▶ **Your instructions**: Apart from the images, repeat the data below exactly as written.
==================================================
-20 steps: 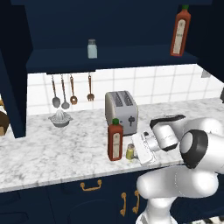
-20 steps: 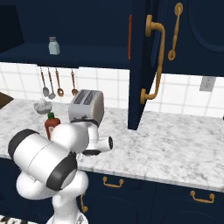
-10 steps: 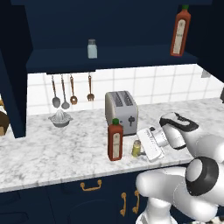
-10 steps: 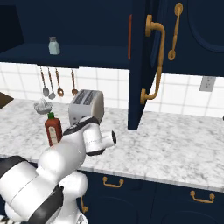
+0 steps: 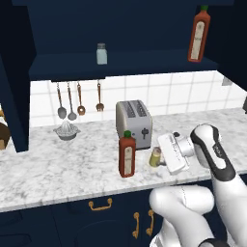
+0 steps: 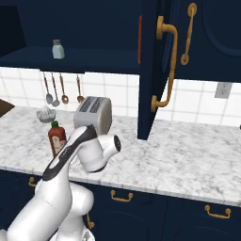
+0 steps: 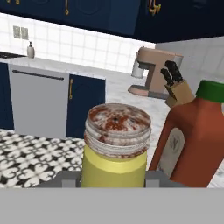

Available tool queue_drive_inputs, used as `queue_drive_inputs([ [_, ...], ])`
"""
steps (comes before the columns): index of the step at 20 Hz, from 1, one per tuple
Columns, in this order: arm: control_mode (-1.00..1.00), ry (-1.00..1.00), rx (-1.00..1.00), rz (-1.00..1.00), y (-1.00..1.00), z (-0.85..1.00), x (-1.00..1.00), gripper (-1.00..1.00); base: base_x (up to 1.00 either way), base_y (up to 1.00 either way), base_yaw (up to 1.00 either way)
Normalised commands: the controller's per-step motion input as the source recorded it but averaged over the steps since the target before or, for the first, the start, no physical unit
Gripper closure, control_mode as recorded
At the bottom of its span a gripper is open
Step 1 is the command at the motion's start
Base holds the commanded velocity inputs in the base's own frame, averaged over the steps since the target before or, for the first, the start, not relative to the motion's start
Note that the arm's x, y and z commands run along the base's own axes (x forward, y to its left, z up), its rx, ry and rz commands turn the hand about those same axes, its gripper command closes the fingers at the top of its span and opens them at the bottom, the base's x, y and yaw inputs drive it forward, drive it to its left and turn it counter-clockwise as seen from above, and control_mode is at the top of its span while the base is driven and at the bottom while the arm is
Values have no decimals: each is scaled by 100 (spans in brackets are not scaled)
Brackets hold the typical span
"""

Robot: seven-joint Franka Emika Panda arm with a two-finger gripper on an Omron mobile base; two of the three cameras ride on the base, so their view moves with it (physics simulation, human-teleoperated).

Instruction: Put the shaker and condiment bottle from the counter next to their counterparts in the cabinet.

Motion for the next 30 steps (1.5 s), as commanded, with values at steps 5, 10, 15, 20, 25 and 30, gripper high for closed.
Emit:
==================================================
▶ **Answer for this exercise**:
-20 steps: 
-20 steps: 
-10 steps: 
-10 steps: 
+0 steps: 
+0 steps: 
+0 steps: 

Available tool queue_drive_inputs, used as `queue_drive_inputs([ [_, ...], ])`
"""
steps (comes before the columns): index of the step at 20 Hz, from 1, one per tuple
Columns, in this order: arm: control_mode (-1.00..1.00), ry (-1.00..1.00), rx (-1.00..1.00), rz (-1.00..1.00), y (-1.00..1.00), z (-0.85..1.00), x (-1.00..1.00), gripper (-1.00..1.00); base: base_x (up to 1.00 either way), base_y (up to 1.00 either way), base_yaw (up to 1.00 either way)
Normalised commands: the controller's per-step motion input as the source recorded it but averaged over the steps since the target before or, for the first, the start, no physical unit
Gripper closure, control_mode as recorded
At the bottom of its span a gripper is open
Step 1 is the command at the motion's start
Base holds the commanded velocity inputs in the base's own frame, averaged over the steps since the target before or, for the first, the start, not relative to the motion's start
Note that the arm's x, y and z commands run along the base's own axes (x forward, y to its left, z up), its rx, ry and rz commands turn the hand about those same axes, its gripper command closes the fingers at the top of its span and opens them at the bottom, the base's x, y and yaw inputs drive it forward, drive it to its left and turn it counter-clockwise as seen from above, and control_mode is at the top of its span while the base is driven and at the bottom while the arm is
Values have no decimals: each is scaled by 100 (spans in brackets are not scaled)
Brackets hold the typical span
"""

Robot: seven-joint Franka Emika Panda arm with a two-finger gripper on an Omron mobile base; two of the three cameras ride on the base, so their view moves with it (physics simulation, human-teleoperated).

Instruction: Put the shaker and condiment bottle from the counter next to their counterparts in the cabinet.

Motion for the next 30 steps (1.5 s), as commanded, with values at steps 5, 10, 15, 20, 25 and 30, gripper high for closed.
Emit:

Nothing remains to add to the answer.